Problem>
What is needed is the whole of the data, set down exactly.

────────────────

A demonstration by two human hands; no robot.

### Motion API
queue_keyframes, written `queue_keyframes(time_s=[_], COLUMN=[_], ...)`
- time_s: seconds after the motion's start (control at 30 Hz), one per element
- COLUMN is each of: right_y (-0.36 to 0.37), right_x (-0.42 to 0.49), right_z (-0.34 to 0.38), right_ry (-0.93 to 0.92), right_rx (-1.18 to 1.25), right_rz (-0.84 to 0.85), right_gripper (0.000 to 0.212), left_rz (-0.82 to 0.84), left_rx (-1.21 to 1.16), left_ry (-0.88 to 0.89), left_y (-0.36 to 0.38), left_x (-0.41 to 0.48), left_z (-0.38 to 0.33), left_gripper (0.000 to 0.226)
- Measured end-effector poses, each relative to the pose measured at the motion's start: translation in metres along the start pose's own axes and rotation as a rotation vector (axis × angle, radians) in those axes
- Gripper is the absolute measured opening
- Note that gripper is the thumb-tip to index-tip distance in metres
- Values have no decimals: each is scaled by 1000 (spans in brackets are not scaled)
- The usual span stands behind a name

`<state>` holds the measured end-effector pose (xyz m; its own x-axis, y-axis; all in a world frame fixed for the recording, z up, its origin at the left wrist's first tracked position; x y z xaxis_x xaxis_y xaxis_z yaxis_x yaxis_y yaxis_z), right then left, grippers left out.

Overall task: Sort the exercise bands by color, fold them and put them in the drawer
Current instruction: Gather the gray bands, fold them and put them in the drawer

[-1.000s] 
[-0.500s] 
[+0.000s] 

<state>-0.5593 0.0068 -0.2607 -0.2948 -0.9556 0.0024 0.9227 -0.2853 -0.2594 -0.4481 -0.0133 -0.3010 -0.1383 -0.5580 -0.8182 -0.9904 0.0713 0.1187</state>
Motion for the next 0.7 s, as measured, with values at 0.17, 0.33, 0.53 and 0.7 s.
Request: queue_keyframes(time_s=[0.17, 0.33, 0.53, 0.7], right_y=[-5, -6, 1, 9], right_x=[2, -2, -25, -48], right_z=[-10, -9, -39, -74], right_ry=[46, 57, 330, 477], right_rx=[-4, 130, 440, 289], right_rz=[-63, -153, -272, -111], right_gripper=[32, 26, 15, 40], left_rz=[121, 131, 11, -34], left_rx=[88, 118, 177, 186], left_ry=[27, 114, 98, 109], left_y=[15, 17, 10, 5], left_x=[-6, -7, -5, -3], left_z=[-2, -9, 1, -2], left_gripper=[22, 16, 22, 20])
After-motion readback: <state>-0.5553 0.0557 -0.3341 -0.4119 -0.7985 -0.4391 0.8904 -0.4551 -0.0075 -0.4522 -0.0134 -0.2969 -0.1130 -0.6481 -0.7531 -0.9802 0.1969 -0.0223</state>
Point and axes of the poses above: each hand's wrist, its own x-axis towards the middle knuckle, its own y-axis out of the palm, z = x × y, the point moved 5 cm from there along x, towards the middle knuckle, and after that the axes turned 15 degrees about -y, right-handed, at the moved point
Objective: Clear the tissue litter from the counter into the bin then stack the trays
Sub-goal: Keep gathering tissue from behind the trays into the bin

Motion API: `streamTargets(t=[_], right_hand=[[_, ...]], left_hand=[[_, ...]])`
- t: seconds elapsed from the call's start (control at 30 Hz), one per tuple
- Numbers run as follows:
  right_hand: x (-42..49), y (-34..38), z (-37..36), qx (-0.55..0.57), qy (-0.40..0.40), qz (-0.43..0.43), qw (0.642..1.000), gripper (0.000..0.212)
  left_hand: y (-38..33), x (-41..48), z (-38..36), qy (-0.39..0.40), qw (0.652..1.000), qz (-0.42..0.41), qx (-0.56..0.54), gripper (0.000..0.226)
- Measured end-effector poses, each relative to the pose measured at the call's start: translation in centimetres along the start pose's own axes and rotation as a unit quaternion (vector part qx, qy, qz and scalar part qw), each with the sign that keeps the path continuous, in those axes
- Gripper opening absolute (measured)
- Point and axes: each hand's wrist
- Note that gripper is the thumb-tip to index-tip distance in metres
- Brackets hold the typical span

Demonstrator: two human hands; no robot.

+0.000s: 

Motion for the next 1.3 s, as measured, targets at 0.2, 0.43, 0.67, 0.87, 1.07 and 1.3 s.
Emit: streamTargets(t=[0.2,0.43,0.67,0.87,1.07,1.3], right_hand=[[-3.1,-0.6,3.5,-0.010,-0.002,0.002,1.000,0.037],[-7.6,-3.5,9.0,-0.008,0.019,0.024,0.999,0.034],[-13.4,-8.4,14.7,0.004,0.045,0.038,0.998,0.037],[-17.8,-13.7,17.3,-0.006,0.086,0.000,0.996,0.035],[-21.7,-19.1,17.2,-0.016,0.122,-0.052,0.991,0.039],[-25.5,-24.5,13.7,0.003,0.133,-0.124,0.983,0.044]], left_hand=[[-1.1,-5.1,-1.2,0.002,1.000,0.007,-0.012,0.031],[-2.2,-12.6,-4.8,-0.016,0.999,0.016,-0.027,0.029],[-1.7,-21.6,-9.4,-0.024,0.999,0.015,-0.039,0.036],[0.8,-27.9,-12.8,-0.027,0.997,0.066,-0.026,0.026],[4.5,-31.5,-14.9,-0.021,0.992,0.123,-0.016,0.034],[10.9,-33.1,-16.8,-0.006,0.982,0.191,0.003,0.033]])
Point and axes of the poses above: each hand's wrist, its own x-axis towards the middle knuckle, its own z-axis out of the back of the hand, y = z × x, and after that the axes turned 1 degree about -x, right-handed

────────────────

Completed exercise>
A demonstration by two human hands; no robot.

### Motion API
queue_keyframes, written `queue_keyframes(time_s=[_], COLUMN=[_], ...)`
- time_s: seconds after the motion's start (control at 30 Hz), one per element
- COLUMN is each of: right_y (-0.36 to 0.37), right_x (-0.42 to 0.49), right_z (-0.34 to 0.38), right_ry (-0.93 to 0.92), right_rx (-1.18 to 1.25), right_rz (-0.84 to 0.85), right_gripper (0.000 to 0.212), left_rz (-0.82 to 0.84), left_rx (-1.21 to 1.16), left_ry (-0.88 to 0.89), left_y (-0.36 to 0.38), left_x (-0.41 to 0.48), left_z (-0.38 to 0.33), left_gripper (0.000 to 0.226)
- Measured end-effector poses, each relative to the pose measured at the motion's start: translation in metres along the start pose's own axes and rotation as a rotation vector (axis × angle, radians) in those axes
- Gripper is the absolute measured opening
- Note that gripper is the thumb-tip to index-tip distance in metres
- Values have no decimals: each is scaled by 1000 (spans in brackets are not scaled)
- The usual span stands behind a name

`<state>` holds the measured end-effector pose (xyz m; its own x-axis, y-axis; all in a world frame fixed for the recording, z up, its origin at the left wrist's first tracked position; x y z xaxis_x xaxis_y xaxis_z yaxis_x yaxis_y yaxis_z), right then left, grippers left out.

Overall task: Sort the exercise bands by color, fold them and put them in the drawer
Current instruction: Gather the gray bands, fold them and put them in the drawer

[-1.000s] 
[-0.500s] 
[+0.000s] 

<state>-0.5593 0.0068 -0.2607 -0.2948 -0.9556 0.0024 0.9227 -0.2853 -0.2594 -0.4481 -0.0133 -0.3010 -0.1383 -0.5580 -0.8182 -0.9904 0.0713 0.1187</state>
Motion for the next 0.7 s, as measured, with values at 0.17, 0.33, 0.53 and 0.7 s.
Request: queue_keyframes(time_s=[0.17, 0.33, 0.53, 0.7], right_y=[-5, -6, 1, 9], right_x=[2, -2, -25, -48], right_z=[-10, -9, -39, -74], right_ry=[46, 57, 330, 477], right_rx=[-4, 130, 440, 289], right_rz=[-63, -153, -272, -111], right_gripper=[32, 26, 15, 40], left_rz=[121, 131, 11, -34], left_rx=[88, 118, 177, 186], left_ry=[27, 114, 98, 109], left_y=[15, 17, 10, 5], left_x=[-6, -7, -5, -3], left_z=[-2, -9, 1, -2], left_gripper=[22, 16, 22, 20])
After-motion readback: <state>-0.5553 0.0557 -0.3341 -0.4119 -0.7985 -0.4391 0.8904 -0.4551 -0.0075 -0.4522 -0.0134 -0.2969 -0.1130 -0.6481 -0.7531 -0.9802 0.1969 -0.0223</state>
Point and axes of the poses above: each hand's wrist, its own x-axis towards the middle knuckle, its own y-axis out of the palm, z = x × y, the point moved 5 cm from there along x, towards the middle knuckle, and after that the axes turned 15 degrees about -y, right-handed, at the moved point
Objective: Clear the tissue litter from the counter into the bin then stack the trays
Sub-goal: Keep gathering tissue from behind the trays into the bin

Motion API: `streamTargets(t=[_], right_hand=[[_, ...]], left_hand=[[_, ...]])`
- t: seconds elapsed from the call's start (control at 30 Hz), one per tuple
- Numbers run as follows:
  right_hand: x (-42..49), y (-34..38), z (-37..36), qx (-0.55..0.57), qy (-0.40..0.40), qz (-0.43..0.43), qw (0.642..1.000), gripper (0.000..0.212)
  left_hand: y (-38..33), x (-41..48), z (-38..36), qy (-0.39..0.40), qw (0.652..1.000), qz (-0.42..0.41), qx (-0.56..0.54), gripper (0.000..0.226)
- Measured end-effector poses, each relative to the pose measured at the call's start: translation in centimetres along the start pose's own axes and rotation as a unit quaternion (vector part qx, qy, qz and scalar part qw), each with the sign that keeps the path continuous, in those axes
- Gripper opening absolute (measured)
- Point and axes: each hand's wrist
- Note that gripper is the thumb-tip to index-tip distance in metres
- Brackets hold the typical span

Demonstrator: two human hands; no robot.

+0.000s: 

Motion for the next 1.3 s, as measured, targets at 0.2, 0.43, 0.67, 0.87, 1.07 and 1.3 s.
Emit: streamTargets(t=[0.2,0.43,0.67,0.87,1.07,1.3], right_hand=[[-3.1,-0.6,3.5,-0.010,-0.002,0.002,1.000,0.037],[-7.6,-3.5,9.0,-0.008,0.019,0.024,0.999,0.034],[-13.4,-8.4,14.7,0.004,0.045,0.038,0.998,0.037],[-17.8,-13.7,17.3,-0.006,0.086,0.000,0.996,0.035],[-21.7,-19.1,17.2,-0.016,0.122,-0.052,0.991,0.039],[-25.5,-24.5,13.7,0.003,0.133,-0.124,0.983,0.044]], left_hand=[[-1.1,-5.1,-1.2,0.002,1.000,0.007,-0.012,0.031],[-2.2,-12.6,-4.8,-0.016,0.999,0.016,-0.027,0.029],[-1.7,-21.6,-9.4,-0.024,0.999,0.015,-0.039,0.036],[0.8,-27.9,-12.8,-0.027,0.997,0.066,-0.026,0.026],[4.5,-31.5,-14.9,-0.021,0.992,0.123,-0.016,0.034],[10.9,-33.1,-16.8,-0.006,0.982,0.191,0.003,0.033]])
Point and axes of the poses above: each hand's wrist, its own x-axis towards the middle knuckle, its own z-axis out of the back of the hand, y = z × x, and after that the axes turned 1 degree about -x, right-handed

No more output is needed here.